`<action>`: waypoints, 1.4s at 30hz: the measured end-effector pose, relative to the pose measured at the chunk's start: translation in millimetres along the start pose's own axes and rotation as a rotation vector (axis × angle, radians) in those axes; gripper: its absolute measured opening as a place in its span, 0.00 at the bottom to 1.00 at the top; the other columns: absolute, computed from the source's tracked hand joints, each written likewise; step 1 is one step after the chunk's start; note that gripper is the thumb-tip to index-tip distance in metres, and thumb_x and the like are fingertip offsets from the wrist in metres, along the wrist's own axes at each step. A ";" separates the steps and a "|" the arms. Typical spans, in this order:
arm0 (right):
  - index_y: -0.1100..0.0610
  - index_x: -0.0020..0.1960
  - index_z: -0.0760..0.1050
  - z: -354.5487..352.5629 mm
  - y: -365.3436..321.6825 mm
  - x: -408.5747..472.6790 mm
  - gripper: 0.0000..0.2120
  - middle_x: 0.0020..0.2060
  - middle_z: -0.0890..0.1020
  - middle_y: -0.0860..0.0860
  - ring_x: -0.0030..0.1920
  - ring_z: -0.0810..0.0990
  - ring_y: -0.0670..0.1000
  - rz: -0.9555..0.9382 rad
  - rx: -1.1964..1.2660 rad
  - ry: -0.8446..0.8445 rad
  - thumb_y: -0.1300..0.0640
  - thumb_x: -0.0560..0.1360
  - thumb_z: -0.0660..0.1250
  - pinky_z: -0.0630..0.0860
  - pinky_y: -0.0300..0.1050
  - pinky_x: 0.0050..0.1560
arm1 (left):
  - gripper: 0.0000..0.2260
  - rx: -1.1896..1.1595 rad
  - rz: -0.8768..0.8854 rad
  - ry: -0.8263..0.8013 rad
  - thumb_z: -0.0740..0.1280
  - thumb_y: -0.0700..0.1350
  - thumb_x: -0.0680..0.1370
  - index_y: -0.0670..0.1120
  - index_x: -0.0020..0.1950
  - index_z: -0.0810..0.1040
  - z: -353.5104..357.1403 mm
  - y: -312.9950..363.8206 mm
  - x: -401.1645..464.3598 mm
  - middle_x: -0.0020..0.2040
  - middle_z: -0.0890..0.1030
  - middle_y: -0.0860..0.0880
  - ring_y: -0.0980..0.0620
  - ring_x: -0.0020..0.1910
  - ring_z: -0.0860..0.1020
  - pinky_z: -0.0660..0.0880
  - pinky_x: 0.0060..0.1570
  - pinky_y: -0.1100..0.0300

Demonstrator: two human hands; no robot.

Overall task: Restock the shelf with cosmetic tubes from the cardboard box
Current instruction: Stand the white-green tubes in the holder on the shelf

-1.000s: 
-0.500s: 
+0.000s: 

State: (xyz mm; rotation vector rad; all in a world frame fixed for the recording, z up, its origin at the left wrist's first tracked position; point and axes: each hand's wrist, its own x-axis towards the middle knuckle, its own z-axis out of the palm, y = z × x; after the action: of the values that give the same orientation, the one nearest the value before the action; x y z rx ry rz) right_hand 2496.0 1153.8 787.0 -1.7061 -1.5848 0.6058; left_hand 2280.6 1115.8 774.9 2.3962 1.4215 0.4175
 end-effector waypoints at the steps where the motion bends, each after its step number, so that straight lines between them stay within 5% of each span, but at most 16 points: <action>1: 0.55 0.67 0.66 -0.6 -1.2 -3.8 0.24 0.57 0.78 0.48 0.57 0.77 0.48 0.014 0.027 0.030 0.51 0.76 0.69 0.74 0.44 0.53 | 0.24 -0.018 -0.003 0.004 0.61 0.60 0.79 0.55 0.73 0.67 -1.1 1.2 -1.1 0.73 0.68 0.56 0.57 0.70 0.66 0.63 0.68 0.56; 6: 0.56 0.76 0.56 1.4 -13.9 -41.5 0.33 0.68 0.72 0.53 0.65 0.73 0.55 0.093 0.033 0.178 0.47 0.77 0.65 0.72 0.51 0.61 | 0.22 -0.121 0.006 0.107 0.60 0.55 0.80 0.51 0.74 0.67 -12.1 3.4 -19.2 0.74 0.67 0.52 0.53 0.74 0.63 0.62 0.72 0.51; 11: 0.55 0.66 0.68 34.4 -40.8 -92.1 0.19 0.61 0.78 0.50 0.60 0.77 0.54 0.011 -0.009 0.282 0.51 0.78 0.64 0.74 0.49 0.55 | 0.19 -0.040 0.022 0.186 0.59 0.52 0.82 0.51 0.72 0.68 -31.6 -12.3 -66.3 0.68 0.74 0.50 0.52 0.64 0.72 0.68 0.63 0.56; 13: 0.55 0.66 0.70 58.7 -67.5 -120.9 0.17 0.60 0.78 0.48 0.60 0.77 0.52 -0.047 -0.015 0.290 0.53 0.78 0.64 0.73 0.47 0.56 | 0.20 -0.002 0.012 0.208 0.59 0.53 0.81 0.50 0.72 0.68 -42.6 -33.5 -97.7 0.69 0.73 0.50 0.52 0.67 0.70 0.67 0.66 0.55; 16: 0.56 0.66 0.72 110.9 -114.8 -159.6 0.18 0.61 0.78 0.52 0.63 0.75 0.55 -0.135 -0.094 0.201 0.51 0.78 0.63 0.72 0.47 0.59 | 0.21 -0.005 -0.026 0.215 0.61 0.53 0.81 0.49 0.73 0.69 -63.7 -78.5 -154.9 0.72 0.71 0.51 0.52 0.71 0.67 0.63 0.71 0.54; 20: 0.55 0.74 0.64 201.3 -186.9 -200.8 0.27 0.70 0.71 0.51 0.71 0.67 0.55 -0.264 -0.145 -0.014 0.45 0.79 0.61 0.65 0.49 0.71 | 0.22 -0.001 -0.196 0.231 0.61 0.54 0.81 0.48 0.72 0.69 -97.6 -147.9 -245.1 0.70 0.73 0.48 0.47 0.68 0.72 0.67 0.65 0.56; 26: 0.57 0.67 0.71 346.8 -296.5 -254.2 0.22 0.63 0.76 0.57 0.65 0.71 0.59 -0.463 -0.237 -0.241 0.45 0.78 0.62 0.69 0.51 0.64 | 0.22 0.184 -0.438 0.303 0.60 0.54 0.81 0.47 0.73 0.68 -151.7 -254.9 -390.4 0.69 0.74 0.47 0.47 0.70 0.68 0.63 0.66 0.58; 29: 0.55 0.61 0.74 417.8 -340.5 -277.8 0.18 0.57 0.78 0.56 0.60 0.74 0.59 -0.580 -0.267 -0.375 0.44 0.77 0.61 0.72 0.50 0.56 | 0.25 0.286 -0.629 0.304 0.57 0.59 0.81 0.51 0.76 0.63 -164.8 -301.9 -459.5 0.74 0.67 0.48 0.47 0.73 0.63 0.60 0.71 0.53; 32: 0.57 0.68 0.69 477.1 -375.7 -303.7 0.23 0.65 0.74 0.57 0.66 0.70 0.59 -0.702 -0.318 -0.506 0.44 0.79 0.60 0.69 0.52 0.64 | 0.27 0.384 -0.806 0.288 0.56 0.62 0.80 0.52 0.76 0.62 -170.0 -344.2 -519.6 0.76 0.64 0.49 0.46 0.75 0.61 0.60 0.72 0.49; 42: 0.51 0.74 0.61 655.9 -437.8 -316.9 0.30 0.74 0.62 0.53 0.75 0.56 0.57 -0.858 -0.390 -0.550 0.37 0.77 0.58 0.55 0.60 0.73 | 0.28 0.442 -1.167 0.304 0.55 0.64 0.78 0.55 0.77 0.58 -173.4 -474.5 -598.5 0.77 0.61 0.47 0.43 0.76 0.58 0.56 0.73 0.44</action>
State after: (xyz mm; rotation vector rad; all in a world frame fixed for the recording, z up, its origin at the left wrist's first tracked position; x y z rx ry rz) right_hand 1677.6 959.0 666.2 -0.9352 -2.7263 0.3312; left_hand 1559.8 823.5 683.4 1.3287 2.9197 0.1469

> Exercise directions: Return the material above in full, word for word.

> Response area:
`<action>`: waypoints, 1.4s at 30hz: the measured end-effector pose, relative to the pose measured at the chunk's start: translation in millimetres along the start pose's own axes and rotation as a rotation vector (axis × angle, radians) in those axes; gripper: its absolute measured opening as a place in its span, 0.00 at the bottom to 1.00 at the top; the other columns: absolute, computed from the source's tracked hand joints, each written likewise; step 1 is one step after the chunk's start; note that gripper is the thumb-tip to index-tip distance in metres, and thumb_x and the like are fingertip offsets from the wrist in metres, along the wrist's own axes at each step. A ";" separates the steps and a "|" the arms. Typical spans, in this order:
arm0 (right):
  - index_y: -0.1100..0.0610
  - index_x: -0.0020..0.1960
  - index_z: -0.0760..0.1050
  - z: -354.5487..352.5629 mm
  - y: -365.3436..321.6825 mm
  - x: -408.5747..472.6790 mm
  - gripper: 0.0000..0.2120
  - middle_x: 0.0020..0.2060
  - middle_z: -0.0890..0.1020
  - middle_y: -0.0860..0.0860
  - ring_x: -0.0030..0.1920
  - ring_z: -0.0810..0.0990
  - ring_y: -0.0670..0.1000
  - rz: -0.9555..0.9382 rad
  - rx: -1.1964..1.2660 rad
  - ry: -0.8446..0.8445 rad
  - thumb_y: -0.1300..0.0640
  - thumb_x: -0.0560..0.1360
  - thumb_z: -0.0660..0.1250
  - pinky_z: -0.0630..0.0860
  - pinky_y: -0.0300..0.1050
  - pinky_x: 0.0050..0.1560
arm1 (left):
  - gripper: 0.0000..0.2260
  - rx: -1.1896..1.1595 rad
  - rz: -0.8768..0.8854 rad
  - ry: -0.8263..0.8013 rad
  - thumb_z: -0.0740..0.1280
  - thumb_y: -0.0700..0.1350
  - thumb_x: -0.0680..0.1370
  - index_y: -0.0670..0.1120
  - index_x: -0.0020..0.1950
  - index_z: -0.0810..0.1040
  - z: -353.5104..357.1403 mm
  - y: -312.9950..363.8206 mm
  - x: -401.1645..464.3598 mm
  - middle_x: -0.0020..0.2040
  - middle_z: -0.0890..0.1030
  - middle_y: -0.0860..0.0880
  - ring_y: -0.0980..0.0620
  - ring_x: -0.0020..0.1910
  - ring_z: -0.0860..0.1020
  - pinky_z: -0.0660..0.0880
  - pinky_x: 0.0060..0.1570
  - pinky_y: -0.1100..0.0300

Demonstrator: two human hands; no robot.

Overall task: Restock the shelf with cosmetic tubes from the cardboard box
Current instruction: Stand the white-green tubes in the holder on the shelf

-1.000s: 
-0.500s: 
+0.000s: 

State: (xyz mm; rotation vector rad; all in a world frame fixed for the recording, z up, its origin at the left wrist's first tracked position; point and axes: each hand's wrist, its own x-axis towards the middle knuckle, its own z-axis out of the palm, y = z × x; after the action: of the values that give the same orientation, the one nearest the value before the action; x y z rx ry rz) right_hand 2496.0 1153.8 787.0 -1.7061 -1.5848 0.6058; left_hand 2280.6 1115.8 774.9 2.3962 1.4215 0.4175
 end-effector waypoints at the steps where the motion bends, each after its step number, so that straight lines between them stay within 5% of each span, but at most 16 points: <action>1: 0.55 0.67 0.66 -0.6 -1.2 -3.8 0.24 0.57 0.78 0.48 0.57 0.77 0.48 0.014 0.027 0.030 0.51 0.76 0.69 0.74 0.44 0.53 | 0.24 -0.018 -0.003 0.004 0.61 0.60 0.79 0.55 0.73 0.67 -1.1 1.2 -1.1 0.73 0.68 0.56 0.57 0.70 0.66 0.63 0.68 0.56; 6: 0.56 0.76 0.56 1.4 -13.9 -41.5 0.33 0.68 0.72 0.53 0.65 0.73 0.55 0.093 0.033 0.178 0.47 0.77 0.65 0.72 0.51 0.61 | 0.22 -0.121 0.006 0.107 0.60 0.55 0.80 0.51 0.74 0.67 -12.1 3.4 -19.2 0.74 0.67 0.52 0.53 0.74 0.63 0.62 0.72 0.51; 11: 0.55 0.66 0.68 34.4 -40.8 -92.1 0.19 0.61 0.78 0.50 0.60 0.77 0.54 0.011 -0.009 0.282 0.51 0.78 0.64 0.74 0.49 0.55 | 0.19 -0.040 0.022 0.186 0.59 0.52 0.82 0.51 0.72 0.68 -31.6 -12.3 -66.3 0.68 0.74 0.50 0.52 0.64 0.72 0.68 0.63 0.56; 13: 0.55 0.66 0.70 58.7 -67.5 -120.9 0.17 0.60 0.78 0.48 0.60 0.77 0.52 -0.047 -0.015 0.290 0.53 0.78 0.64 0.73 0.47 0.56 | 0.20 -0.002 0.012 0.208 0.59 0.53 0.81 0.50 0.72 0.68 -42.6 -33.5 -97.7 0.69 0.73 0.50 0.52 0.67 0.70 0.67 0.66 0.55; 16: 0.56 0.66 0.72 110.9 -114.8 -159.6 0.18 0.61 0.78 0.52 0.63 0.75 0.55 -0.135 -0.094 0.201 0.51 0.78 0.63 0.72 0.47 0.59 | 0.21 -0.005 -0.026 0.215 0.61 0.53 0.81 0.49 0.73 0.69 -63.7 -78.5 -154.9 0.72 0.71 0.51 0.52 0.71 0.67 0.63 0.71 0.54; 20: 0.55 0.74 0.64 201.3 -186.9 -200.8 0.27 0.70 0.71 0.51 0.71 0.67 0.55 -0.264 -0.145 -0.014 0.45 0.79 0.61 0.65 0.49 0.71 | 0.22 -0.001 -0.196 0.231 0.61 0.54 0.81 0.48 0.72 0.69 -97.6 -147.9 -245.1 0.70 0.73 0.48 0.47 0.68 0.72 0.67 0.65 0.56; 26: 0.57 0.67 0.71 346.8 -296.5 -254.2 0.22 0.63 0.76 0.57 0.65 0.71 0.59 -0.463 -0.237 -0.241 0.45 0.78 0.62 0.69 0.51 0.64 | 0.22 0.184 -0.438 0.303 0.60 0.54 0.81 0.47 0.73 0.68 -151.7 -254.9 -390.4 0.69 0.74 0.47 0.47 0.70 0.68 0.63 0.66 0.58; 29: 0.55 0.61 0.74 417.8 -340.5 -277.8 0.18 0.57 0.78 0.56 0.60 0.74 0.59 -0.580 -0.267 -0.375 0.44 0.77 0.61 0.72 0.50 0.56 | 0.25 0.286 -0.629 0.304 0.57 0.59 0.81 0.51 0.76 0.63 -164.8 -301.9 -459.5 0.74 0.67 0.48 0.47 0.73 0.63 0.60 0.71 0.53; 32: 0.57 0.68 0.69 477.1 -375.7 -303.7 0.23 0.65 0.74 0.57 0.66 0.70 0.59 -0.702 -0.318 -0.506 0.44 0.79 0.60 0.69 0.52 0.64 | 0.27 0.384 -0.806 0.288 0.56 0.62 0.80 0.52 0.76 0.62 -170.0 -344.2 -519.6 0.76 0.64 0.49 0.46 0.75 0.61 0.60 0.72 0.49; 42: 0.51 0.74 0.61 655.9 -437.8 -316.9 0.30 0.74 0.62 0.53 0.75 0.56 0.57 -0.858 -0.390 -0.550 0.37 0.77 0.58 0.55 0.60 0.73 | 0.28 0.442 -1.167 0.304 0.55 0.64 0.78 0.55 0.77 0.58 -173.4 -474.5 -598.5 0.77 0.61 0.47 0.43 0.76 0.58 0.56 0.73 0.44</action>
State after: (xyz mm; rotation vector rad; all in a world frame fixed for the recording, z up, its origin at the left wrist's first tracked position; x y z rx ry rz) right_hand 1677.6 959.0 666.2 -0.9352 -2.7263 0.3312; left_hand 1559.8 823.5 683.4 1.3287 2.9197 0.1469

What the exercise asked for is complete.